* **What is expected**: Repeat back the entries that follow, keeping every word as it is.

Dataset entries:
--- START ---

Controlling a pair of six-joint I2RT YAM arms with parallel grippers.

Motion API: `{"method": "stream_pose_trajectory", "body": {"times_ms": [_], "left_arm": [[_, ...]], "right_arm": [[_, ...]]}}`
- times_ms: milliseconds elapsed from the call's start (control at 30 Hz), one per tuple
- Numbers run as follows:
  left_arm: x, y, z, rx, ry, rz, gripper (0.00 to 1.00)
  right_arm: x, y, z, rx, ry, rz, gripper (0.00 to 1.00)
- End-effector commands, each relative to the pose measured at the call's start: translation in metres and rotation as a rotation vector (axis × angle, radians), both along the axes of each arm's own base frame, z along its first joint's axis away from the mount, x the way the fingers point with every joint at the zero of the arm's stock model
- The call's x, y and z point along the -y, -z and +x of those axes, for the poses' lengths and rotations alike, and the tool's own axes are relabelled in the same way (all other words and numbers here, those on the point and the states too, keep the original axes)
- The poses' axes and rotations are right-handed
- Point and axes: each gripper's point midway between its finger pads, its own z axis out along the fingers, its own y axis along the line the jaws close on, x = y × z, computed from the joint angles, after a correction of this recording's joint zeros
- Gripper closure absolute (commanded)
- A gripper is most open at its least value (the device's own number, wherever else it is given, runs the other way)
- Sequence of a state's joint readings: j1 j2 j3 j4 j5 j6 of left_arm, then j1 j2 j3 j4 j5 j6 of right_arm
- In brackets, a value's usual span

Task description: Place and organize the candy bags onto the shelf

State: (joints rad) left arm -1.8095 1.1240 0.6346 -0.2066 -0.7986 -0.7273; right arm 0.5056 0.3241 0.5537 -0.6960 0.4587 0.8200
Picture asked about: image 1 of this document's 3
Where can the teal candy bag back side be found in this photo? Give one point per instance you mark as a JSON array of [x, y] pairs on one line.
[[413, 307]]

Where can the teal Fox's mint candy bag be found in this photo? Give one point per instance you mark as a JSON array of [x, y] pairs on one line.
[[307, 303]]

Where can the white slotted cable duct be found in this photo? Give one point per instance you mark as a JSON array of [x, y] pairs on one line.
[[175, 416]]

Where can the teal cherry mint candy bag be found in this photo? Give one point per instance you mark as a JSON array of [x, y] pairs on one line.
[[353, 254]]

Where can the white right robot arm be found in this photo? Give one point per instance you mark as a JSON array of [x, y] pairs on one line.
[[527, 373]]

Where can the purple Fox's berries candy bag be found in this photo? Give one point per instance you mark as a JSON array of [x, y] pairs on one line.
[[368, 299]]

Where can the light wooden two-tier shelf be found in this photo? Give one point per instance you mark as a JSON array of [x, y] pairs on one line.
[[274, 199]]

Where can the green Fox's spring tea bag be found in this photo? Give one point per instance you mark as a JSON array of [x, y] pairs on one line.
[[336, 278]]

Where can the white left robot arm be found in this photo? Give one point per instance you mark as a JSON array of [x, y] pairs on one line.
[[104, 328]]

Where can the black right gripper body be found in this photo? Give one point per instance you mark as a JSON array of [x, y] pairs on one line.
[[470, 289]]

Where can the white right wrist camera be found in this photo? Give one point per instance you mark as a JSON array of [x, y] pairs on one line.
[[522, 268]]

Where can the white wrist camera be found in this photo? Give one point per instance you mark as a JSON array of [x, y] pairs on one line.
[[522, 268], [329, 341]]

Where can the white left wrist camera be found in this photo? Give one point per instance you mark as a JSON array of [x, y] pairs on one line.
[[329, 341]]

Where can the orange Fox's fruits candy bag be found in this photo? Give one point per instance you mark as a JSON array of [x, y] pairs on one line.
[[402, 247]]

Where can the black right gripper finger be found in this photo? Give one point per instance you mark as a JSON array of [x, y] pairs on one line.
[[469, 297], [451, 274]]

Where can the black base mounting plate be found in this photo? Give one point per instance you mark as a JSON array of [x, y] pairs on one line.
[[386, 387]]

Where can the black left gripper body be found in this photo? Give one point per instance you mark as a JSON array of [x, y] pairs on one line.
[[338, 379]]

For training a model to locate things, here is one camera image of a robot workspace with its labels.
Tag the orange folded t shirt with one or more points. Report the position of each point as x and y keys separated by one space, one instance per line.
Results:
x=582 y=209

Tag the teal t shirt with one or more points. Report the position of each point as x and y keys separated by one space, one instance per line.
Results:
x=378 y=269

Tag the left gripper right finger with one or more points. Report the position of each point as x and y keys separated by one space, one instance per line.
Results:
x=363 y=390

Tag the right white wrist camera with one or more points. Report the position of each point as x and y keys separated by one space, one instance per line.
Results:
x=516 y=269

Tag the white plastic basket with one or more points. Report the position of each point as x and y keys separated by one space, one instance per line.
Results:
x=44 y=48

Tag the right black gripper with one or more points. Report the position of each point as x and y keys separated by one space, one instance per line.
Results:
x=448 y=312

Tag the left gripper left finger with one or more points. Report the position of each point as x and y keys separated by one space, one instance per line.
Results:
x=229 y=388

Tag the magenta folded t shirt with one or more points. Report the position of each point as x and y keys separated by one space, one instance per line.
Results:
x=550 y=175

--- END ---

* **Expected output**:
Controlling a pair of six-joint I2RT YAM arms with parallel grippers.

Motion API: `{"method": "stream_pose_trajectory", "body": {"times_ms": [_], "left_arm": [[_, ...]], "right_arm": [[_, ...]]}}`
- times_ms: milliseconds elapsed from the call's start (control at 30 Hz), one per tuple
- Numbers run as follows:
  left_arm: x, y, z, rx, ry, rz, gripper (0.00 to 1.00)
  right_arm: x, y, z, rx, ry, rz, gripper (0.00 to 1.00)
- End-effector commands, each relative to the pose measured at the call's start: translation in metres and rotation as a rotation vector (axis × angle, radians), both along the axes of each arm's own base frame, z along its first joint's axis away from the mount, x the way the fingers point with every joint at the zero of the arm's stock model
- The call's x, y and z point along the -y, -z and +x of those axes, for the poses' lengths and rotations alike, and the tool's own axes are relabelled in the same way (all other words and numbers here, those on the point and the states too, keep the original axes)
- The poses' axes and rotations are right-handed
- Point and axes: each gripper's point midway between its finger pads, its own z axis out along the fingers, its own y axis along the line the jaws close on, x = y × z, computed from the joint angles, after a correction of this recording's joint zeros
- Gripper closure absolute (commanded)
- A gripper is most open at its least value (the device's own number, wherever else it is given, runs the other way)
- Sequence of a state's joint readings: j1 j2 j3 j4 j5 j6 of left_arm, then j1 j2 j3 j4 j5 j6 of right_arm
- In brackets, a value's usual span

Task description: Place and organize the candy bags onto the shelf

State: (joints rad) left arm -1.8095 1.1240 0.6346 -0.2066 -0.7986 -0.7273; right arm 0.5056 0.3241 0.5537 -0.6960 0.4587 0.8200
Picture asked about: image 1 of this document's 3
Where can the teal candy bag back side be found in this photo? Give one point per instance you mark as a JSON array of [x, y] pairs on one line.
[[413, 307]]

Where can the teal Fox's mint candy bag be found in this photo? Give one point per instance you mark as a JSON array of [x, y] pairs on one line.
[[307, 303]]

Where can the white slotted cable duct be found in this photo? Give one point per instance you mark as a JSON array of [x, y] pairs on one line.
[[175, 416]]

Where can the teal cherry mint candy bag be found in this photo? Give one point per instance you mark as a JSON array of [x, y] pairs on one line.
[[353, 254]]

Where can the white right robot arm be found in this photo? Give one point per instance you mark as a JSON array of [x, y] pairs on one line.
[[527, 373]]

Where can the purple Fox's berries candy bag be found in this photo? Give one point per instance you mark as a JSON array of [x, y] pairs on one line.
[[368, 299]]

Where can the light wooden two-tier shelf be found in this photo? Give one point per instance you mark as a JSON array of [x, y] pairs on one line.
[[274, 199]]

Where can the green Fox's spring tea bag be found in this photo? Give one point per instance you mark as a JSON array of [x, y] pairs on one line.
[[336, 278]]

Where can the white left robot arm be found in this photo? Give one point per instance you mark as a JSON array of [x, y] pairs on one line.
[[104, 328]]

Where can the black right gripper body be found in this photo? Give one point per instance you mark as a JSON array of [x, y] pairs on one line.
[[470, 289]]

Where can the white right wrist camera be found in this photo? Give one point per instance you mark as a JSON array of [x, y] pairs on one line.
[[522, 268]]

Where can the white wrist camera be found in this photo? Give one point per instance you mark as a JSON array of [x, y] pairs on one line.
[[522, 268], [329, 341]]

Where can the white left wrist camera be found in this photo? Give one point per instance you mark as a JSON array of [x, y] pairs on one line.
[[329, 341]]

Where can the orange Fox's fruits candy bag be found in this photo? Give one point per instance you mark as a JSON array of [x, y] pairs on one line.
[[402, 247]]

Where can the black right gripper finger be found in this photo? Give one point per instance you mark as a JSON array of [x, y] pairs on one line.
[[469, 297], [451, 274]]

Where can the black base mounting plate be found in this photo? Give one point per instance you mark as a JSON array of [x, y] pairs on one line.
[[386, 387]]

Where can the black left gripper body be found in this photo? Give one point per instance you mark as a JSON array of [x, y] pairs on one line.
[[338, 379]]

For training a model to locate things, here is one camera image of a robot workspace with its labels.
Tag the orange folded t shirt with one or more points. Report the position of each point as x and y keys separated by one space, one instance per line.
Results:
x=582 y=209

Tag the teal t shirt with one or more points. Report the position of each point as x and y keys separated by one space, one instance per line.
Results:
x=378 y=269

Tag the left gripper right finger with one or more points. Report the position of each point as x and y keys separated by one space, one instance per line.
Results:
x=363 y=390

Tag the right white wrist camera with one or more points. Report the position of each point as x and y keys separated by one space, one instance per line.
Results:
x=516 y=269

Tag the white plastic basket with one or more points. Report the position of each point as x and y keys separated by one space, one instance per line.
Results:
x=44 y=48

Tag the right black gripper with one or more points. Report the position of each point as x and y keys separated by one space, one instance per line.
Results:
x=448 y=312

Tag the left gripper left finger with one or more points. Report the position of each point as x and y keys separated by one space, one instance per line.
Results:
x=229 y=388

Tag the magenta folded t shirt with one or more points. Report the position of each point as x and y keys separated by one space, one instance per line.
Results:
x=550 y=175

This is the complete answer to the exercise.